Journal «Angiology and Vascular Surgery» • 

2021 • VOLUME 27 • №1

Randomized study of tolerability, safety and efficacy of Pletax in intermittent claudication

Kazantsev A.N.1, Goryunov S.V.2, Ershova O.B.3, Erofeeva S.B.4, Gurgenyan E.V.5

1) Department of Surgery №3, Alexandrovskaya Hospital, Saint Petersburg,
2) Department of Surgery №17, Municipal Clinical Hospital №15 named after O.M. Filatov under the Moscow Healthcare Department, Moscow,
3) Clinical Hospital of Emergency Medical Care named after N.V. Solovyev, Yaroslavl,
4) Clinic "Bessalar", Centre of Clinical Trials, Moscow,
5) Therapeutic Department №11, Municipal Clinical Hospital №23, Moscow, Russia

Objective. This study was aimed at assessing tolerability, safety and therapeutic efficacy of Pletax® (cilostazol) compared with Trental® (pentoxifylline) in patients with moderate-to-severe intermittent claudication.
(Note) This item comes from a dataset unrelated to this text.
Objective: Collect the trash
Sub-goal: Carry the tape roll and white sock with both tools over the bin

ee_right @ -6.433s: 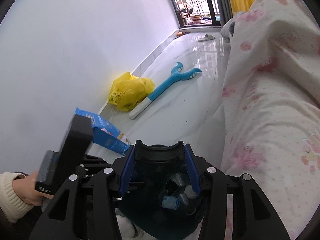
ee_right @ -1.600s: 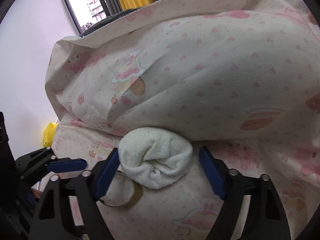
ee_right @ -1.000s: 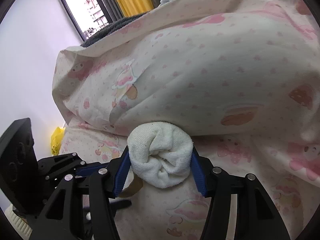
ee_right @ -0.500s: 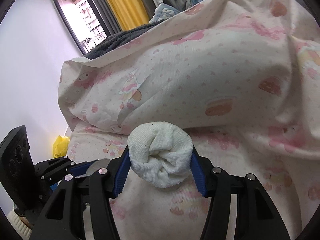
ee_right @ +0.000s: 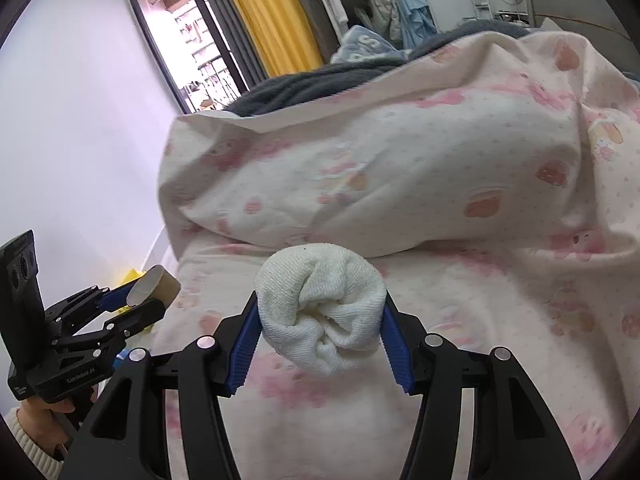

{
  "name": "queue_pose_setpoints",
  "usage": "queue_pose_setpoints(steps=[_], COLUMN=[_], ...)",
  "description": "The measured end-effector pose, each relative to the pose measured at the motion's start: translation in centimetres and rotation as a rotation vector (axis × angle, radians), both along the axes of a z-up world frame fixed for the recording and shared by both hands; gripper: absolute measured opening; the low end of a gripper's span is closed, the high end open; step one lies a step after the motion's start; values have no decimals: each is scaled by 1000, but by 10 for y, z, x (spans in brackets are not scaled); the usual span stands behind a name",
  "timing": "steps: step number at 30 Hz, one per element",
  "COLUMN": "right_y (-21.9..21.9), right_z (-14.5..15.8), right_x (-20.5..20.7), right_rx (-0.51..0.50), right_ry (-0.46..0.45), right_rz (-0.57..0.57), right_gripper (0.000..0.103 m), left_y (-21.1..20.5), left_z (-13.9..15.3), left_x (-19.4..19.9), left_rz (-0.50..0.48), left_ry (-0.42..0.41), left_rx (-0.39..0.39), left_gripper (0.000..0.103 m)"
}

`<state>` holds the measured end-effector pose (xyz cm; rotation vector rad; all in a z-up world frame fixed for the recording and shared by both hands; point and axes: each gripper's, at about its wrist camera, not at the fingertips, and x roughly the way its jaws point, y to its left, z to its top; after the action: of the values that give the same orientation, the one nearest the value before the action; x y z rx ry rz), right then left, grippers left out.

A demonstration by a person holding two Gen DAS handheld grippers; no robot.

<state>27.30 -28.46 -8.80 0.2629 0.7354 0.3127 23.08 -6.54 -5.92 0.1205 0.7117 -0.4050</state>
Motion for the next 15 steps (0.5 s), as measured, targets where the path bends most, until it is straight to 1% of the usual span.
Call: queue_pose_setpoints(steps=[3,7,12,15], right_y=[16,37,63,79], right_z=[5,9,16,16], right_x=[-13,-26,-37,-43], right_rx=[7,-24,-57,-57], right_ry=[-23,-27,-27,-21], right_rz=[18,49,92,103], right_gripper=[57,57,57,57], left_y=[17,43,71,86], left_z=[2,4,-5,-13], left_x=[-10,-25,-38,-41], left_rz=[32,91,161,188], left_ry=[1,3,7,29], left_rx=[2,-4,59,62], left_gripper=[48,48,48,48])
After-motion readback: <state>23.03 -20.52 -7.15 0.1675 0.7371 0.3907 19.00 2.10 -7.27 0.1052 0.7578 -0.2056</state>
Patients and methods. The study included a total of one hundred 40-to-65-year-old patients presenting with confirmed diagnosis of moderate-to-severe intermittent claudication. Depending on the therapeutic regimen, the patients were divided into two groups.

Group 1: 50 patients orally took Pletax® (cilostazol) at a dose of 100 mg twice daily 30 minutes before meals or 2 hours after meals together with conventional therapy.

Group 2: 50 patients took oral Trental® (pentoxifylline) in a dose of 400 mg 3 times daily 30 minutes before meals or 2 hours after meals along with conventional therapy.

The duration of the follow up period amounted to 24 weeks for both groups.

The treadmill test was carried out at room temperature, with the running track tilt angle of 0º at a speed of 3 km/h.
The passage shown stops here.